La saga télévisuelle qui nous a tenu en haleine, traversant la frontière ténue entre le réel et l'irréel, atteint son crépuscule avec une éclat atypique, ni aveuglant ni sombre, mais baigné d'une lumière crépusculaire qui suscite autant de réconfort que de mélancolie. Après des débuts explosifs et des développements enivrants, où chaque saison semblait dépasser son aînée en audace et en finesse, cette ultime traversée nous laisse à la lisière d'une forêt dense, non pas perdue, mais songeuse devant les mystères non élucidés et les promesses d'un éden inatteignable.

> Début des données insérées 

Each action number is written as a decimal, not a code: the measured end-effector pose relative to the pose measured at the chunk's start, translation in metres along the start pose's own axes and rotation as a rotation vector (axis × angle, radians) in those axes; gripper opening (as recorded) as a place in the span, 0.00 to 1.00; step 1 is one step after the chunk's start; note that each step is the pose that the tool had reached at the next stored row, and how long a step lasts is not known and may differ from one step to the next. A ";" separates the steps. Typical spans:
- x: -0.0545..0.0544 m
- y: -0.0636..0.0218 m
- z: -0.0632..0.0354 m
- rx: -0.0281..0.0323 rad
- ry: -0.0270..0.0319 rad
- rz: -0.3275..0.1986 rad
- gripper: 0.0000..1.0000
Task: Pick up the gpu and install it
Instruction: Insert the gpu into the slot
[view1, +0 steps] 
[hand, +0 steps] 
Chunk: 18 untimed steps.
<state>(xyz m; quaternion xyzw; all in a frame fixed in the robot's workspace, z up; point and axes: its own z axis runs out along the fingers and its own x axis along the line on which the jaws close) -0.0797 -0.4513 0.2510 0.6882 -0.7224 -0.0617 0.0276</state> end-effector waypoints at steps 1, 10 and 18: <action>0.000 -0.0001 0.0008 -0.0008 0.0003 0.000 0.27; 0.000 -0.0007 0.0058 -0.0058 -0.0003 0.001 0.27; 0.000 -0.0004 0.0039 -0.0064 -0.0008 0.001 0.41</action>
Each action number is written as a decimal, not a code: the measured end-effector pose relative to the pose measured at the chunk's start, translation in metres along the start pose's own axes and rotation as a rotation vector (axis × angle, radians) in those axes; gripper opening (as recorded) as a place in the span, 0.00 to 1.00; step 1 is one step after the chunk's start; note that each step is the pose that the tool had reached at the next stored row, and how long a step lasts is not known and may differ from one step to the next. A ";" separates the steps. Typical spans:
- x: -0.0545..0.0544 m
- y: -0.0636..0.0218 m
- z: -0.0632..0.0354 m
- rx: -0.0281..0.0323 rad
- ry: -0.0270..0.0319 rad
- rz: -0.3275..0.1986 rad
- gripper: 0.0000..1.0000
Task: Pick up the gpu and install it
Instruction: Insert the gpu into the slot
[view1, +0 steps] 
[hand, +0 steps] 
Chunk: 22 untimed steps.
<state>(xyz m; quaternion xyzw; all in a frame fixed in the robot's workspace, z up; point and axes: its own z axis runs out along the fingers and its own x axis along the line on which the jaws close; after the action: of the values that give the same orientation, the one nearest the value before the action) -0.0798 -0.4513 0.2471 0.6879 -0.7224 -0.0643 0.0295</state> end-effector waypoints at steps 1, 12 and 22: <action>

La première saison nous avait projetés sur une île mystérieuse, un microcosme de l'humanité confronté à ses propres démons et à ceux, bien réels, qui hantaient les recoins de ce paradis perdu. Elle établissait une norme d'excellence, tissant habilement les fils de la survie, du mystère et du destin humain. La deuxième saison, prolongeant cette odyssée, explorait les abîmes de l'âme humaine avec une précision chirurgicale, nous laissant entrevoir les failles et les grandeurs de ses protagonistes. La troisième saison, quant à elle, introduisait des éléments de science-fiction et de mythologie, élargissant l'échiquier sur lequel se mouvaient les pions humains, confrontés à des forces qui les dépassaient.
La quatrième saison amorçait un léger déclin, non dans la qualité de sa production ou de son interprétation, toujours impeccable, mais dans l'équilibre fragile entre l'explication et le mystère, inclinant parfois trop vers l'un au détriment de l'autre. La cinquième saison, bien qu'encore riche en rebondissements et en émotions, marquait un pas de plus vers une complexité parfois alambiquée, où le fil d'Ariane de l'intrigue se perdait dans les méandres du temps et de l'espace.
Enfin, cette conclusion, cette sixième saison, se veut un adieu teinté d'amertume et de douceur. Les éléments surnaturels et les intrigues temporelles, qui furent autrefois le sel de cette épopée, semblent par moments éclipser la quête d'humanité qui était le cœur battant de Lost. Les personnages, bien que toujours aussi vibrants de vérité, se débattent dans un labyrinthe de réalités alternatives et de destinées entrecroisées, cherchant une porte de sortie qui les mènera vers une résolution, si ce n'est satisfaisante, du moins cohérente.
Cette saison, bien qu'elle ne démérite pas dans l'art de la narration et de la mise en scène, nous laisse avec un sentiment de non-accomplissement, comme si l'île, avec ses secrets et ses promesses, s'était estompée, non pas dans un éclat de lumière, mais dans les brumes d'un matin incertain. Elle ne ternit pas l'éclat des saisons précédentes, mais nous rappelle que même les plus grands voyages ont une fin, et que toute quête, si passionnante soit-elle, porte en elle les germes de sa propre dissolution.